TASK REQUIREMENTS: Once the data has been read, print it back in full, exactly.
[Opening RECORDS SHOWN section]
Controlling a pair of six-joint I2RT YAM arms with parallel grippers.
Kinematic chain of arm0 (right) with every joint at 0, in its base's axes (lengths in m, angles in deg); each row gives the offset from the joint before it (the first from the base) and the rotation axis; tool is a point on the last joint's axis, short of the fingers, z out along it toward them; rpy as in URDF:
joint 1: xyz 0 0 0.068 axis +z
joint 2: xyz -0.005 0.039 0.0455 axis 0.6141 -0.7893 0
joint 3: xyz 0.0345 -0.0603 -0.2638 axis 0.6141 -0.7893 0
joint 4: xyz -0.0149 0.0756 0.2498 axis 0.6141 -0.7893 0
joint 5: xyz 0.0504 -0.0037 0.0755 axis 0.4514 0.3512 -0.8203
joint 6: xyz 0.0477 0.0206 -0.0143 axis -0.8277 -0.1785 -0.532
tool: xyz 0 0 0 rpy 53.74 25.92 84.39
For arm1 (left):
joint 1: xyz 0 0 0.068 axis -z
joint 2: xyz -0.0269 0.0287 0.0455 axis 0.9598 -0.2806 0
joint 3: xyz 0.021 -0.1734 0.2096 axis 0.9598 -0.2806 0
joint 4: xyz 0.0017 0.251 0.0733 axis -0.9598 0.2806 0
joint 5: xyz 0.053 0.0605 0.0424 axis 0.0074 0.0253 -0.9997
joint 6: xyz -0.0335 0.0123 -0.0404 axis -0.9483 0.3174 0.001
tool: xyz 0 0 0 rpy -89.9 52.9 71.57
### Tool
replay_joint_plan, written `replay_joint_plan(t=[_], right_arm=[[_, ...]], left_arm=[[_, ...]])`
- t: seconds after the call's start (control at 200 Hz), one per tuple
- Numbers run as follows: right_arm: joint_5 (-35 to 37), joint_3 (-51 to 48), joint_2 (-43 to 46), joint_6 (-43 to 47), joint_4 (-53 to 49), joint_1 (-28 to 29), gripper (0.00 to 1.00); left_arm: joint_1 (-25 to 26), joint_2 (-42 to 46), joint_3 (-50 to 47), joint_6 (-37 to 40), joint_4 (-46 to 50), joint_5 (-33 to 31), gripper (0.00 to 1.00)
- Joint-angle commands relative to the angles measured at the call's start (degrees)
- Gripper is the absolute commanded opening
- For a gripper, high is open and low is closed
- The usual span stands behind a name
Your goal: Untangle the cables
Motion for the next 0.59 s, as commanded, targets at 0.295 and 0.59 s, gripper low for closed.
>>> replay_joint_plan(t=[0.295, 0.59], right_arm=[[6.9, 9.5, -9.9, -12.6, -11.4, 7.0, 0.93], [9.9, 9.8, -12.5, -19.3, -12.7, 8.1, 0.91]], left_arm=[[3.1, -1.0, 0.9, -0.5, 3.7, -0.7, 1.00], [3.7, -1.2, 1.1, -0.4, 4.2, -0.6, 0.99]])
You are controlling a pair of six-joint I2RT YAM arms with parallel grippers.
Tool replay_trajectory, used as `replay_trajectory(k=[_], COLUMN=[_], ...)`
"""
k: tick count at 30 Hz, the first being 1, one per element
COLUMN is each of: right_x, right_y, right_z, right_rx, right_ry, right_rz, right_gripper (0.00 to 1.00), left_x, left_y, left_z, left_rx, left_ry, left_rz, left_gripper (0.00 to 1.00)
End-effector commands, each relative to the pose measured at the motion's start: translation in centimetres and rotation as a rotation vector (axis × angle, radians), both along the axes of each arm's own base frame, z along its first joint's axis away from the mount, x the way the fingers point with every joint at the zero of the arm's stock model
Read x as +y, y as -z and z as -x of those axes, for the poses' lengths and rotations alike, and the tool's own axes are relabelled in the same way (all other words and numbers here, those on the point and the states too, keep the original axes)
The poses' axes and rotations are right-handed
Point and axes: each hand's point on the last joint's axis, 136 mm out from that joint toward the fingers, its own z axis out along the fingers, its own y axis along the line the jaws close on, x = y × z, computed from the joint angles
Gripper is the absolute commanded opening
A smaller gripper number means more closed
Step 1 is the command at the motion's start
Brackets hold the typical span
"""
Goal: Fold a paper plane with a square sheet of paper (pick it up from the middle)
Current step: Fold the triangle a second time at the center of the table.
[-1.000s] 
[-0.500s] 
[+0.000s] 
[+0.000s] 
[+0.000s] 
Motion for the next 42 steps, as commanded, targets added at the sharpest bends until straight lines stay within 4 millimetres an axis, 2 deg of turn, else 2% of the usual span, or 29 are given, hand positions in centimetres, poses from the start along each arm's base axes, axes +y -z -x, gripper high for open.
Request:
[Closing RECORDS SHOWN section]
ANSWER TO THE EXERCISE:
Controlling a pair of six-joint I2RT YAM arms with parallel grippers.
Kinematic chain of arm0 (right) with every joint at 0, in its base's axes (lengths in m, angles in deg); each row gives the offset from the joint before it (the first from the base) and the rotation axis; tool is a point on the last joint's axis, short of the fingers, z out along it toward them; rpy as in URDF:
joint 1: xyz 0 0 0.068 axis +z
joint 2: xyz -0.005 0.039 0.0455 axis 0.6141 -0.7893 0
joint 3: xyz 0.0345 -0.0603 -0.2638 axis 0.6141 -0.7893 0
joint 4: xyz -0.0149 0.0756 0.2498 axis 0.6141 -0.7893 0
joint 5: xyz 0.0504 -0.0037 0.0755 axis 0.4514 0.3512 -0.8203
joint 6: xyz 0.0477 0.0206 -0.0143 axis -0.8277 -0.1785 -0.532
tool: xyz 0 0 0 rpy 53.74 25.92 84.39
For arm1 (left):
joint 1: xyz 0 0 0.068 axis -z
joint 2: xyz -0.0269 0.0287 0.0455 axis 0.9598 -0.2806 0
joint 3: xyz 0.021 -0.1734 0.2096 axis 0.9598 -0.2806 0
joint 4: xyz 0.0017 0.251 0.0733 axis -0.9598 0.2806 0
joint 5: xyz 0.053 0.0605 0.0424 axis 0.0074 0.0253 -0.9997
joint 6: xyz -0.0335 0.0123 -0.0404 axis -0.9483 0.3174 0.001
tool: xyz 0 0 0 rpy -89.9 52.9 71.57
### Tool
replay_joint_plan, written `replay_joint_plan(t=[_], right_arm=[[_, ...]], left_arm=[[_, ...]])`
- t: seconds after the call's start (control at 200 Hz), one per tuple
- Numbers run as follows: right_arm: joint_5 (-35 to 37), joint_3 (-51 to 48), joint_2 (-43 to 46), joint_6 (-43 to 47), joint_4 (-53 to 49), joint_1 (-28 to 29), gripper (0.00 to 1.00); left_arm: joint_1 (-25 to 26), joint_2 (-42 to 46), joint_3 (-50 to 47), joint_6 (-37 to 40), joint_4 (-46 to 50), joint_5 (-33 to 31), gripper (0.00 to 1.00)
- Joint-angle commands relative to the angles measured at the call's start (degrees)
- Gripper is the absolute commanded opening
- For a gripper, high is open and low is closed
- The usual span stands behind a name
Your goal: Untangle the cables
Motion for the next 0.59 s, as commanded, targets at 0.295 and 0.59 s, gripper low for closed.
>>> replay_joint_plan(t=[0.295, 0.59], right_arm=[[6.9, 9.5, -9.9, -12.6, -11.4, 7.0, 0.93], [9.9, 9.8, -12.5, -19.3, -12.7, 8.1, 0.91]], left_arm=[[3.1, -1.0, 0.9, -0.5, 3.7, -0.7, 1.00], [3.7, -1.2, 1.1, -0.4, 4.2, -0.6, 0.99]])
You are controlling a pair of six-joint I2RT YAM arms with parallel grippers.
Tool replay_trajectory, used as `replay_trajectory(k=[_], COLUMN=[_], ...)`
"""
k: tick count at 30 Hz, the first being 1, one per element
COLUMN is each of: right_x, right_y, right_z, right_rx, right_ry, right_rz, right_gripper (0.00 to 1.00), left_x, left_y, left_z, left_rx, left_ry, left_rz, left_gripper (0.00 to 1.00)
End-effector commands, each relative to the pose measured at the motion's start: translation in centimetres and rotation as a rotation vector (axis × angle, radians), both along the axes of each arm's own base frame, z along its first joint's axis away from the mount, x the way the fingers point with every joint at the zero of the arm's stock model
Read x as +y, y as -z and z as -x of those axes, for the poses' lengths and rotations alike, and the tool's own axes are relabelled in the same way (all other words and numbers here, those on the point and the states too, keep the original axes)
The poses' axes and rotations are right-handed
Point and axes: each hand's point on the last joint's axis, 136 mm out from that joint toward the fingers, its own z axis out along the fingers, its own y axis along the line the jaws close on, x = y × z, computed from the joint angles
Gripper is the absolute commanded opening
A smaller gripper number means more closed
Step 1 is the command at the motion's start
Brackets hold the typical span
"""
Goal: Fold a paper plane with a square sheet of paper (pick it up from the middle)
Current step: Fold the triangle a second time at the center of the table.
[-1.000s] 
[-0.500s] 
[+0.000s] 
[+0.000s] 
[+0.000s] 
Motion for the next 42 steps, as commanded, targets added at the sharpest bends until straight lines stay within 4 millimetres an axis, 2 deg of turn, else 2% of the usual span, or 29 are given, hand positions in centimetres, poses from the start along each arm's base axes, axes +y -z -x, gripper high for open.
Request:

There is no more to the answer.